## Directions
Return all the lines below exactly as written. Drop every picture.

* * * * * * *

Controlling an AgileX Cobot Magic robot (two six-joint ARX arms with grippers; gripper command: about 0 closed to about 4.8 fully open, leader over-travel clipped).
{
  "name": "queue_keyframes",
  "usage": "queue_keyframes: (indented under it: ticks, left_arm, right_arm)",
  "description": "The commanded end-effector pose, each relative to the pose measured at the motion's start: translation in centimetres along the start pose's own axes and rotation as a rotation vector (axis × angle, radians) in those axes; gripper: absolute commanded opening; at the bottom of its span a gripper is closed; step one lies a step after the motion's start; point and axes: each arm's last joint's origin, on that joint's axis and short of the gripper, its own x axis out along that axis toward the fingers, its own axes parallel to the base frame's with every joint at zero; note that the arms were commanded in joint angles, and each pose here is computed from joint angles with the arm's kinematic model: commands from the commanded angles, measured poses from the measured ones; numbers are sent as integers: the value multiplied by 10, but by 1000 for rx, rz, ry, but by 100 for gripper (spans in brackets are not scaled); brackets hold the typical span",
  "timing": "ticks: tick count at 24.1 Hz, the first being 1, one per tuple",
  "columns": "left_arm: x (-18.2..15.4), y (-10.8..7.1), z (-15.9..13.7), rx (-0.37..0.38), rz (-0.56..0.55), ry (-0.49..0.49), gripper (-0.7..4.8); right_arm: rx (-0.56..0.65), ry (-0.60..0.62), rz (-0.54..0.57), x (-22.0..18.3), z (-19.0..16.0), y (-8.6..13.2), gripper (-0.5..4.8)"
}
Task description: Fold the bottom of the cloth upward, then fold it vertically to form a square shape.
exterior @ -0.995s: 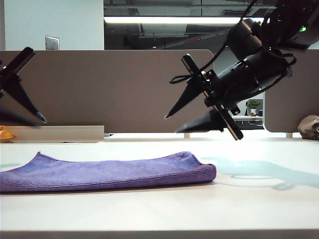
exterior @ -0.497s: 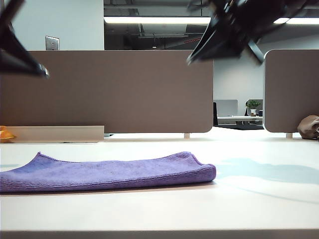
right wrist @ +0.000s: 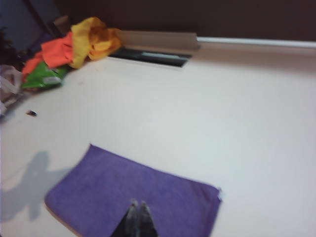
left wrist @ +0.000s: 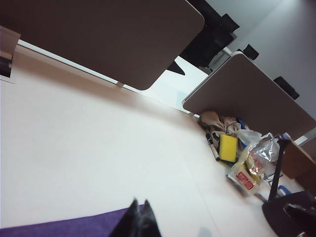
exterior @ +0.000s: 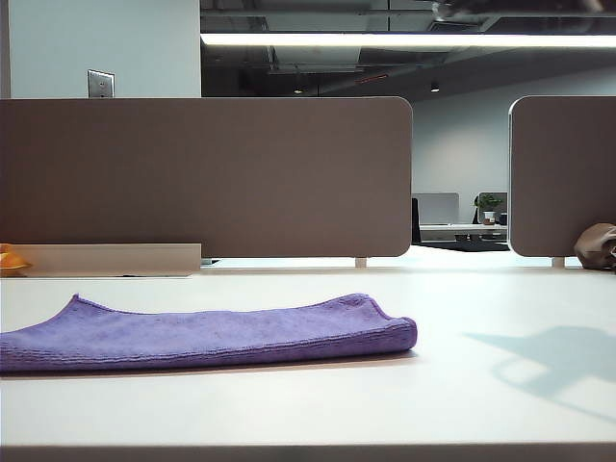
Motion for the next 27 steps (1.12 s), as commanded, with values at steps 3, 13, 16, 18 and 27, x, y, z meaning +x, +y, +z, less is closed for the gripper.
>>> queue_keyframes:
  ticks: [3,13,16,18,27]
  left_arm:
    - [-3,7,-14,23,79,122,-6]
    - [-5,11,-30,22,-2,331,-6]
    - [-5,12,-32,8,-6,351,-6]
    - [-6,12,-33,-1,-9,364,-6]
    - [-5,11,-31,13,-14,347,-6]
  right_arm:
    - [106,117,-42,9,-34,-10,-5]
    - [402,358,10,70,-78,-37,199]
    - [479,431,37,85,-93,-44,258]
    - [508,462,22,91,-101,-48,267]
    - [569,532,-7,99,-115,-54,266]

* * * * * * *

## Completed exercise
Controlling an AgileX Cobot Magic robot (two six-joint ARX arms with grippers; gripper command: about 0 closed to about 4.8 fully open, leader over-travel clipped).
{
  "name": "queue_keyframes",
  "usage": "queue_keyframes: (indented under it: ticks, left_arm, right_arm)",
  "description": "The commanded end-effector pose, each relative to the pose measured at the motion's start: translation in centimetres along the start pose's own axes and rotation as a rotation vector (axis × angle, radians) in those axes; gripper: absolute commanded opening; at the bottom of its span a gripper is closed; step one lies a step after the motion's start; point and axes: each arm's last joint's origin, on that joint's axis and short of the gripper, its own x axis out along that axis toward the fingers, its own axes parallel to the base frame's with every joint at zero; note that the arms were commanded in joint angles, and each pose here is computed from joint angles with the arm's kinematic model: commands from the commanded angles, measured poses from the measured ones; numbers are sent as integers: the value multiplied by 10, but by 1000 for rx, rz, ry, but by 100 for gripper (spans in brackets are not scaled); brackets hold the typical span",
  "timing": "ticks: tick count at 24.1 Hz, the first being 1, one per tuple",
  "columns": "left_arm: x (-18.2..15.4), y (-10.8..7.1), z (-15.9..13.7), rx (-0.37..0.38), rz (-0.56..0.55), ry (-0.49..0.49), gripper (-0.7..4.8); right_arm: rx (-0.56..0.65), ry (-0.60..0.62), rz (-0.54..0.57), x (-22.0..18.3), z (-19.0..16.0), y (-8.6..13.2), gripper (-0.5..4.8)"
}
Task description: Fold the bottom of the cloth upward, then fold it vertically to form a square shape.
exterior @ -0.995s: 
exterior @ -0.497s: 
right wrist @ +0.000s: 
left wrist @ +0.000s: 
exterior @ +0.000s: 
Motion for the next 27 steps (1.12 s), as commanded, with values at steps 3, 13, 16, 18 and 27, x, y, z meaning +x, +y, +z, less is closed for the gripper.
>>> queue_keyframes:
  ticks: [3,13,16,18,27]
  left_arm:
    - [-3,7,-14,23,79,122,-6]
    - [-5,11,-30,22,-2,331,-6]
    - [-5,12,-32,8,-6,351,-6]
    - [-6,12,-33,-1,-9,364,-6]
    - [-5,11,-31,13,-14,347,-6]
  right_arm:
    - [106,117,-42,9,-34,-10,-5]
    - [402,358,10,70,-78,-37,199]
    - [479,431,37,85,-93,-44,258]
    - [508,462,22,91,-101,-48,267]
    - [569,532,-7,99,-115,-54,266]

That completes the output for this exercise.